» **ASSIGNMENT**
Copy, exactly and without additions, every line in the records below from the one holding "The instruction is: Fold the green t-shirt" through the one holding "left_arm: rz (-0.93", both ends included.

=== Section Start ===

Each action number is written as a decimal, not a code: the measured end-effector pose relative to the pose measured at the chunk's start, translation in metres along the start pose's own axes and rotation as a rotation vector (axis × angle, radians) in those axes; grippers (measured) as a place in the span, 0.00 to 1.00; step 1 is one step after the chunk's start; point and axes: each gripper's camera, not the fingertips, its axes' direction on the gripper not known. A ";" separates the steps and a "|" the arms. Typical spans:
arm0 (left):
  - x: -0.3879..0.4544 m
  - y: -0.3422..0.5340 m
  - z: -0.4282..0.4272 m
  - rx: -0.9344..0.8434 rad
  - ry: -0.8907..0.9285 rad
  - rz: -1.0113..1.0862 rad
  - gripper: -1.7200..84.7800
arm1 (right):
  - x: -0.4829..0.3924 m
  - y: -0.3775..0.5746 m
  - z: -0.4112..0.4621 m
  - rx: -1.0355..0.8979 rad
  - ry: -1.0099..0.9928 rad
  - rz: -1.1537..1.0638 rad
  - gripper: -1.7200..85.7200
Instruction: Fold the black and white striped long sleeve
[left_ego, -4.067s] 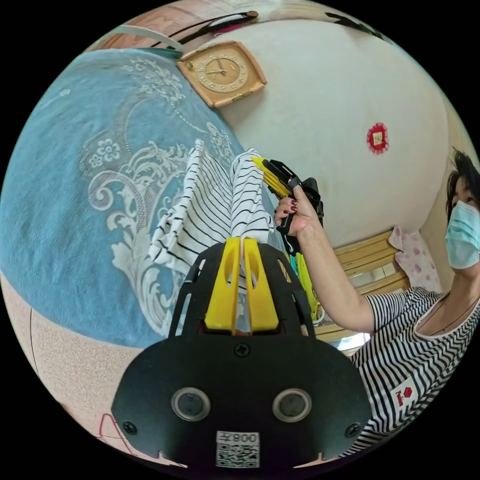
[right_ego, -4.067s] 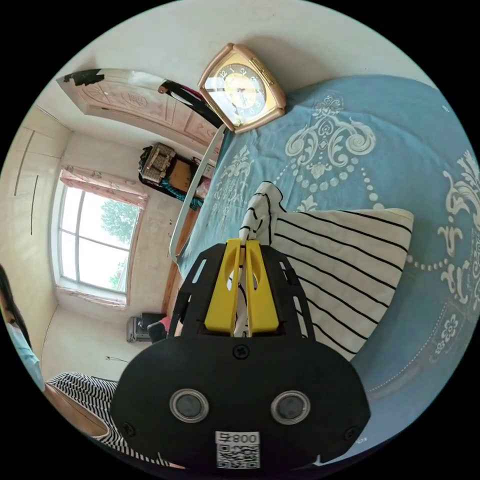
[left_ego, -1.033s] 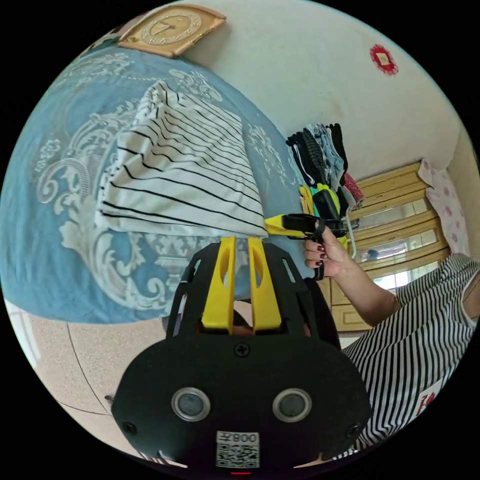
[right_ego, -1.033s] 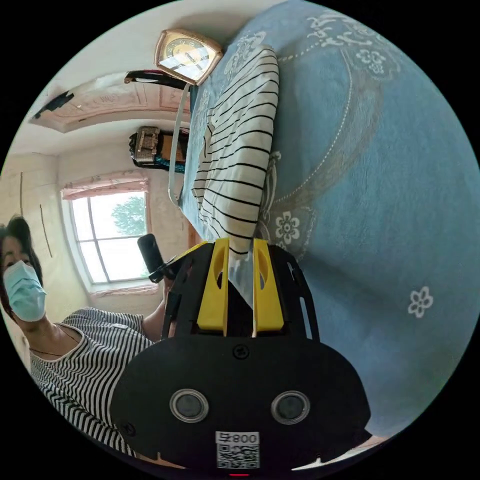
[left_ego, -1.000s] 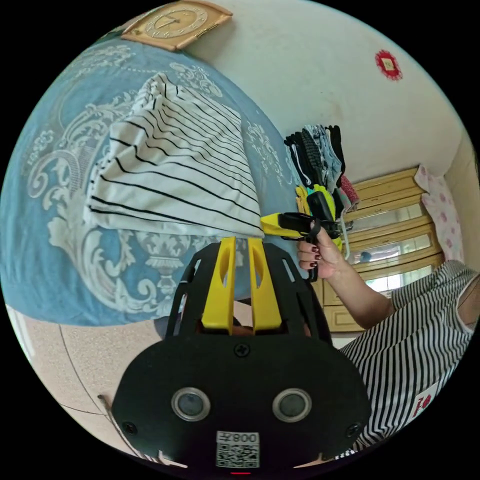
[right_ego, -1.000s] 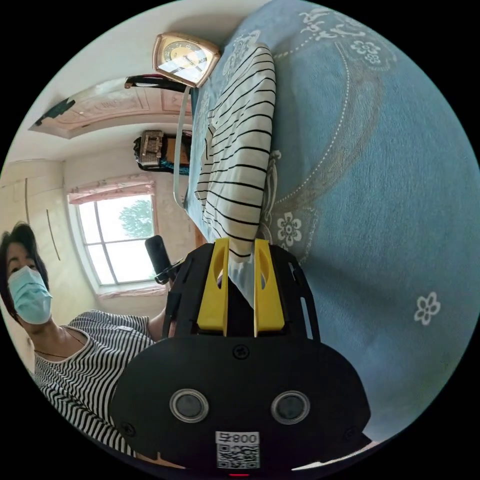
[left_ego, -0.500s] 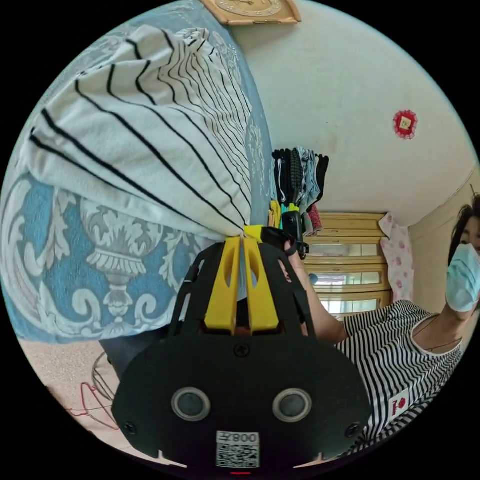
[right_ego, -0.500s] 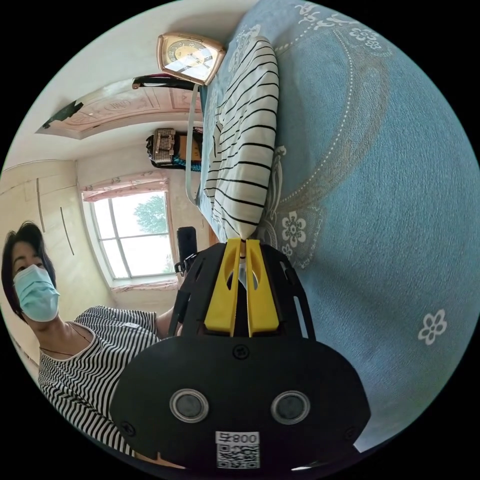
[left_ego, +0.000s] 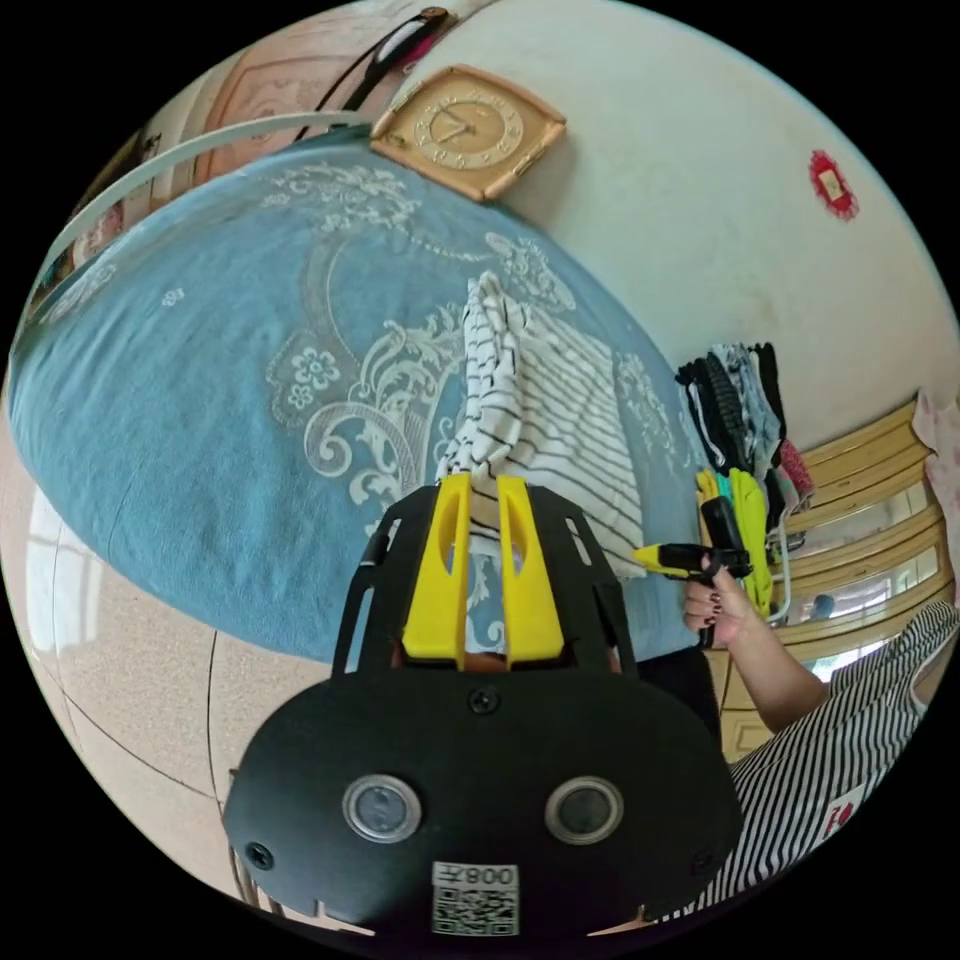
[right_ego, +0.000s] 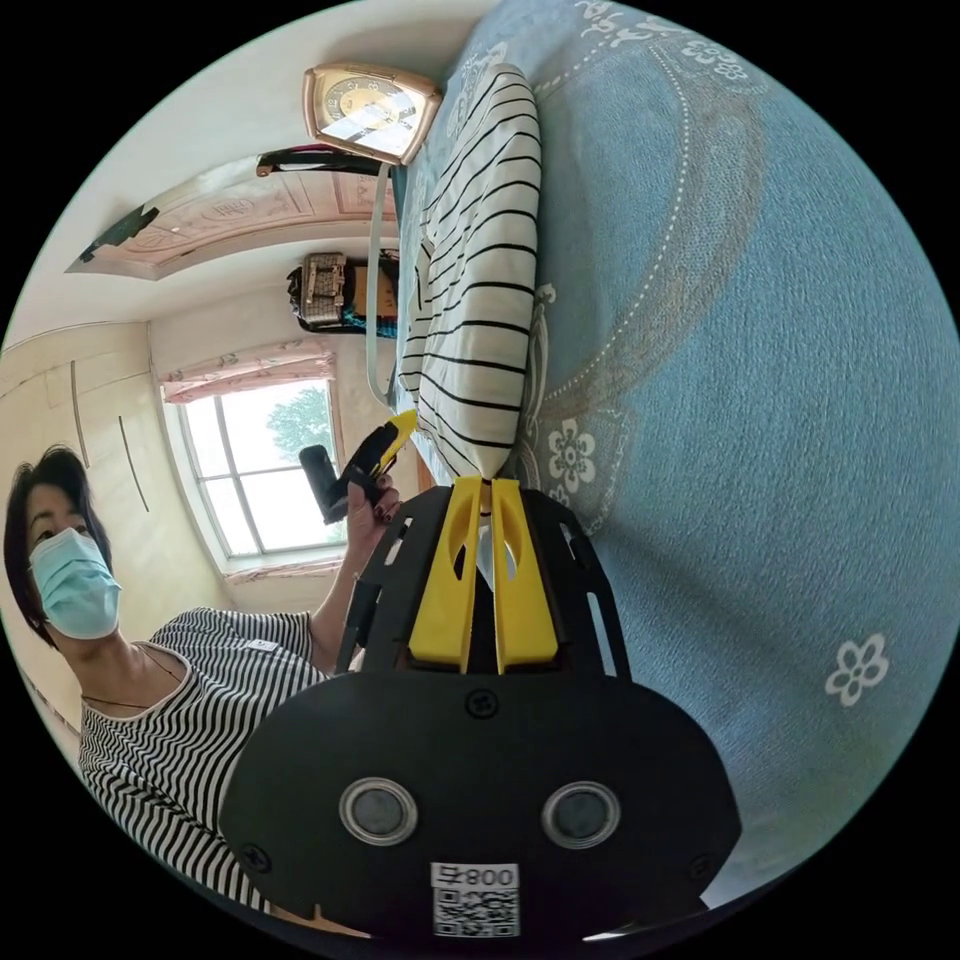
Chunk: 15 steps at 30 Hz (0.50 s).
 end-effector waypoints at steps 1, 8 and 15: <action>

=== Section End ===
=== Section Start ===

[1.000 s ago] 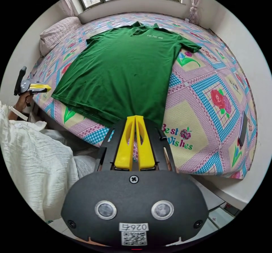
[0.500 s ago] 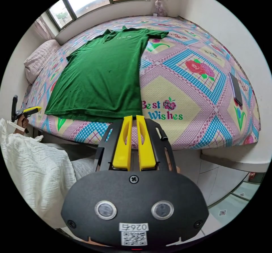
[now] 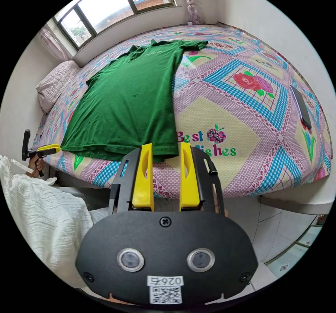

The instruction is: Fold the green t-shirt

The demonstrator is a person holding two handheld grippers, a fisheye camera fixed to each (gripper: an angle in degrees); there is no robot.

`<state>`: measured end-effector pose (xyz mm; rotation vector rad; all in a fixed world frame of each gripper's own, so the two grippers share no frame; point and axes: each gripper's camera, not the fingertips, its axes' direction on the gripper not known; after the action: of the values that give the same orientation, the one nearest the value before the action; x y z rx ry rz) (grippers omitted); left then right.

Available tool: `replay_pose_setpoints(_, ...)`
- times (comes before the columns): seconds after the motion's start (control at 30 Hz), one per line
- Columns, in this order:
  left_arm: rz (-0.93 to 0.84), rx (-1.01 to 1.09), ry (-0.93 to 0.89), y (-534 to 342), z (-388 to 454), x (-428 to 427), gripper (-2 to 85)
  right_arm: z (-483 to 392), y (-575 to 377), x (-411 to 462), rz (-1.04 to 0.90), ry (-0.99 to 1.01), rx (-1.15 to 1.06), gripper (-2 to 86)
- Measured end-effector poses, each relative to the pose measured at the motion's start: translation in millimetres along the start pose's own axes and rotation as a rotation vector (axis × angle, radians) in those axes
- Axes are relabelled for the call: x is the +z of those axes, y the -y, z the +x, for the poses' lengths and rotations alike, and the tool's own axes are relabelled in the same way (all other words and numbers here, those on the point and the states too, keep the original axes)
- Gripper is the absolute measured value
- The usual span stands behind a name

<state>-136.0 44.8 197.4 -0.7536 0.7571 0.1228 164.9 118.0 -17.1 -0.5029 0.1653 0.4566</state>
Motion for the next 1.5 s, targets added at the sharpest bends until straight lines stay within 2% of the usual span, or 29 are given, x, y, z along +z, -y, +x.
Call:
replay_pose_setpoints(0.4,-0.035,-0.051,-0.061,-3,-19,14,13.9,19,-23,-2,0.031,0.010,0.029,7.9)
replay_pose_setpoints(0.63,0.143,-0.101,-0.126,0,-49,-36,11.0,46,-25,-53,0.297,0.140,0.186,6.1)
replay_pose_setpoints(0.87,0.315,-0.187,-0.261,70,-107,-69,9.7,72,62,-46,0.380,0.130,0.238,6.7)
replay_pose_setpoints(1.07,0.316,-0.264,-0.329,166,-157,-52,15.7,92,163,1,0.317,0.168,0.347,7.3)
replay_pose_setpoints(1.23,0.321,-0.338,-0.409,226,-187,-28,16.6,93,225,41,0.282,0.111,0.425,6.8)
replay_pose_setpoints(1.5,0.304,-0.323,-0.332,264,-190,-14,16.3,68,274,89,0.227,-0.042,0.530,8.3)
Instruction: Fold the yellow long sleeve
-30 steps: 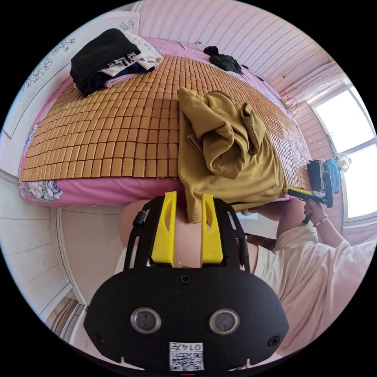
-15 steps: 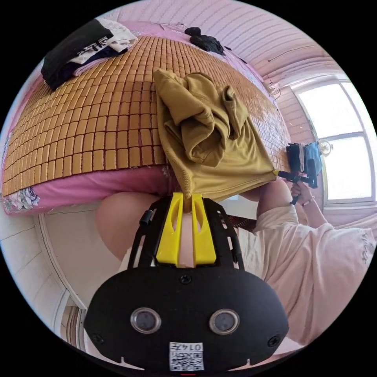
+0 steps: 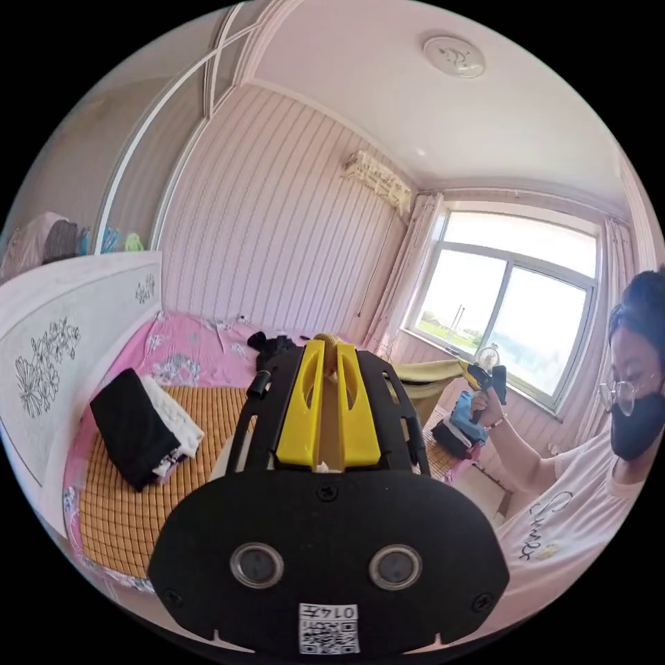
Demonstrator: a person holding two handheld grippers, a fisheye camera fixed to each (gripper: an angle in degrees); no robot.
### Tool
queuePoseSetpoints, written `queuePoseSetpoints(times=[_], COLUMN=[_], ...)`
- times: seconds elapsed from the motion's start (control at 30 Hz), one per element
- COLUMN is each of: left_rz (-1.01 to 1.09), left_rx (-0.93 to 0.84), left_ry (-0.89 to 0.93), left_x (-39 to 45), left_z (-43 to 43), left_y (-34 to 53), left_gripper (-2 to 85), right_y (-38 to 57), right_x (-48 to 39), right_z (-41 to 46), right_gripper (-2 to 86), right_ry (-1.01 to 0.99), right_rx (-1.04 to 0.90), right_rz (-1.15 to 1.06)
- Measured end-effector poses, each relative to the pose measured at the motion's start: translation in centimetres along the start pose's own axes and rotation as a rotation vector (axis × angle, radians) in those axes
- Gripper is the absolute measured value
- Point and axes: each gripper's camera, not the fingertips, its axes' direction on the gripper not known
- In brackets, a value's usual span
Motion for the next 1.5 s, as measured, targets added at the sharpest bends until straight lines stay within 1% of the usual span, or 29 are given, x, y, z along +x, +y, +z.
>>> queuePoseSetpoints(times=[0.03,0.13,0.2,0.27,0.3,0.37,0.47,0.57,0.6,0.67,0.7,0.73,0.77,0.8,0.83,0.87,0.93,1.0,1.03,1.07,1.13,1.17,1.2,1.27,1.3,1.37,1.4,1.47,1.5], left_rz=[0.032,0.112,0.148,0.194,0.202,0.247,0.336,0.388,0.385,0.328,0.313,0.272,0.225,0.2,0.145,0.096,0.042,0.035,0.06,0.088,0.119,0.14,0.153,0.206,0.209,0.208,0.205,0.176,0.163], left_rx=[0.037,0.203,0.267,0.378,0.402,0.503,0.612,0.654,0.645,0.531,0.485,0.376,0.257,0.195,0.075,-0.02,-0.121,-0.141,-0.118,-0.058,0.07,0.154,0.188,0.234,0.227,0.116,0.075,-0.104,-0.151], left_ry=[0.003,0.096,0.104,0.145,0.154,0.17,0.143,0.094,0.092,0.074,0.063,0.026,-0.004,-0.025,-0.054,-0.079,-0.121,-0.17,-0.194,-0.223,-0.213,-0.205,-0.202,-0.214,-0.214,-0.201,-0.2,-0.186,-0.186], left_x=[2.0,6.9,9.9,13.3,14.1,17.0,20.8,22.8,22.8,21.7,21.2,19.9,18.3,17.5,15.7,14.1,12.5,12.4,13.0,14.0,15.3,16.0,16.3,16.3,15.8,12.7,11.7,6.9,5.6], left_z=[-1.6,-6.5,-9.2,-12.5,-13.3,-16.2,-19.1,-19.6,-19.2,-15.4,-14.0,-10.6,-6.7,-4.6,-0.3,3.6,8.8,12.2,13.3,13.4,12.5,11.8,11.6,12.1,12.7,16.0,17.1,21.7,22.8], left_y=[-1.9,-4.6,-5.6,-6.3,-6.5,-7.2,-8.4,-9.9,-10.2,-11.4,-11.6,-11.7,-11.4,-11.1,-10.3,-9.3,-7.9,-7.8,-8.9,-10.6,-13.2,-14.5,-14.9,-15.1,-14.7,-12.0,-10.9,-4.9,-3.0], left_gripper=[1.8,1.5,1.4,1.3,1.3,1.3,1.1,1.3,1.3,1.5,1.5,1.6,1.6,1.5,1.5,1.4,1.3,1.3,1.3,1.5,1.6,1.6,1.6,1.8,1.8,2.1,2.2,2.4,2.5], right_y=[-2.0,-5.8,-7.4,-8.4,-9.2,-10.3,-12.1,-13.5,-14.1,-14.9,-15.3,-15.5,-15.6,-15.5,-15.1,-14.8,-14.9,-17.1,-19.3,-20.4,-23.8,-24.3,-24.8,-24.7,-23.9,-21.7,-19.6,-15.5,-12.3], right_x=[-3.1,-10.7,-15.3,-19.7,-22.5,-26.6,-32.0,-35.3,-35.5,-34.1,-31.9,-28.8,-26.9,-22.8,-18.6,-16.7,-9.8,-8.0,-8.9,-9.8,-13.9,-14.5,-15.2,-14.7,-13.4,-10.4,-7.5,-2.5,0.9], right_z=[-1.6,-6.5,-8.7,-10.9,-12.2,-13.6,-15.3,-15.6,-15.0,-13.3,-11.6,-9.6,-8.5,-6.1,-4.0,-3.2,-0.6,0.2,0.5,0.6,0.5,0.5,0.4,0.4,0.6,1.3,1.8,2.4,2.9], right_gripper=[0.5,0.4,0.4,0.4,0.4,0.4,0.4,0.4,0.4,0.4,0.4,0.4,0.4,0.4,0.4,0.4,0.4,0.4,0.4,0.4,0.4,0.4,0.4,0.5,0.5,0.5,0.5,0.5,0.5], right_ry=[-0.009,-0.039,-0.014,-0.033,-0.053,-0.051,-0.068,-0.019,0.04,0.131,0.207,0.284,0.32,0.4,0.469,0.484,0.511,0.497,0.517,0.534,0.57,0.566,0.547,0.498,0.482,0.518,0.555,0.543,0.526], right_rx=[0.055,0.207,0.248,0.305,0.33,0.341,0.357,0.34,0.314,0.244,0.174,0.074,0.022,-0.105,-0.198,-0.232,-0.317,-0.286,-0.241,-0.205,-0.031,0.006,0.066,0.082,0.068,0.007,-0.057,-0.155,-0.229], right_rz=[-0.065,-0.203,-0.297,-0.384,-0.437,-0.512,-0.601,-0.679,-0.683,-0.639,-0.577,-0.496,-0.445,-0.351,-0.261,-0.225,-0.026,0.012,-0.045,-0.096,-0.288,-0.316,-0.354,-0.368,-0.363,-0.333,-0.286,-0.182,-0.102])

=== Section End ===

» **ANSWER TO THIS TASK**
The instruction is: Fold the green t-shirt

The demonstrator is a person holding two handheld grippers, a fisheye camera fixed to each (gripper: an angle in degrees); there is no robot.

`<state>`: measured end-effector pose (xyz mm; rotation vector rad; all in a fixed world frame of each gripper's own, so the two grippers share no frame; point and axes: each gripper's camera, not the fingertips, its axes' direction on the gripper not known; after the action: of the values that give the same orientation, the one nearest the value before the action; x y z rx ry rz) (grippers omitted); left then right.

Available tool: `replay_pose_setpoints(_, ...)`
- times (comes before the columns): seconds after the motion's start (control at 30 Hz), one per line
- Columns, in this order:
  left_arm: rz (-0.93 to 0.84), rx (-1.01 to 1.09), ry (-0.93 to 0.89), y (-534 to 342), z (-388 to 454), x (-428 to 427), gripper (-2 to 85)

With this, the exercise has been completed.